EXERCISE REQUIREMENTS:
I'd like every line from the material below that has "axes" in it.

DATASET EXTRACT:
:::::

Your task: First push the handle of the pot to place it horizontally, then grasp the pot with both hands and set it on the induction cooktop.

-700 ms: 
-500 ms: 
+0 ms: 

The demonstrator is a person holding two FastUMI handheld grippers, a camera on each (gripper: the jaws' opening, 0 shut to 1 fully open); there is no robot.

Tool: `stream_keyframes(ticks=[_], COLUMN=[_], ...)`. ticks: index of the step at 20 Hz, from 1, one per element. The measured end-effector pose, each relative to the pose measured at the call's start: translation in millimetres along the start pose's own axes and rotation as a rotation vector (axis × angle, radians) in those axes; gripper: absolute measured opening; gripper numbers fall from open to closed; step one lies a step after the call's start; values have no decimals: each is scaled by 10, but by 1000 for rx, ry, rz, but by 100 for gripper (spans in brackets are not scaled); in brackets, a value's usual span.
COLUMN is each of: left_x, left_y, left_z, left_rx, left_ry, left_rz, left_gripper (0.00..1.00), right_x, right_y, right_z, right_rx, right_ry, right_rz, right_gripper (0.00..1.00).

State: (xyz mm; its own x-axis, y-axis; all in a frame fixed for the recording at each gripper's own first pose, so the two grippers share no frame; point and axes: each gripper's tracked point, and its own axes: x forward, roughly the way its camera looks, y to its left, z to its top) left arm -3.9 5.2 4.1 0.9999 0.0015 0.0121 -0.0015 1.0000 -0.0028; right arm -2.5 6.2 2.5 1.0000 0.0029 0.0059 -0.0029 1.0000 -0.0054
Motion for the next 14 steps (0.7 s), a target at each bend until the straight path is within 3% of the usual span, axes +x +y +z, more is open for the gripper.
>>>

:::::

WRITTEN REPLY:
Tool: `stream_keyframes(ticks=[_], COLUMN=[_], ...)`. ticks: index of the step at 20 Hz, from 1, one per element. The measured end-effector pose, each relative to the pose measured at the call's start: translation in millimetres along the start pose's own axes and rotation as a rotation vector (axis × angle, radians) in those axes; gripper: absolute measured opening; gripper numbers fall from open to closed; step one lies a step after the call's start; values have no decimals: each is scaled by 10, but by 1000 for rx, ry, rz, but by 100 for gripper (spans in brackets are not scaled); in brackets, a value's usual span.
State: (xyz mm; its own x-axis, y-axis; all in a frame fixed for the recording at each gripper's own first pose, so the two grippers share no frame; point and axes: each gripper's tracked point, and its own axes: x forward, roughly the way its camera looks, y to its left, z to its top) left arm -3.9 5.2 4.1 0.9999 0.0015 0.0121 -0.0015 1.0000 -0.0028; right arm -2.5 6.2 2.5 1.0000 0.0029 0.0059 -0.0029 1.0000 -0.0054
Motion for the next 14 steps (0.7 s), a target at each bend until the straight path is within 3% of the usual span, axes +x +y +z, more is open for the gripper.

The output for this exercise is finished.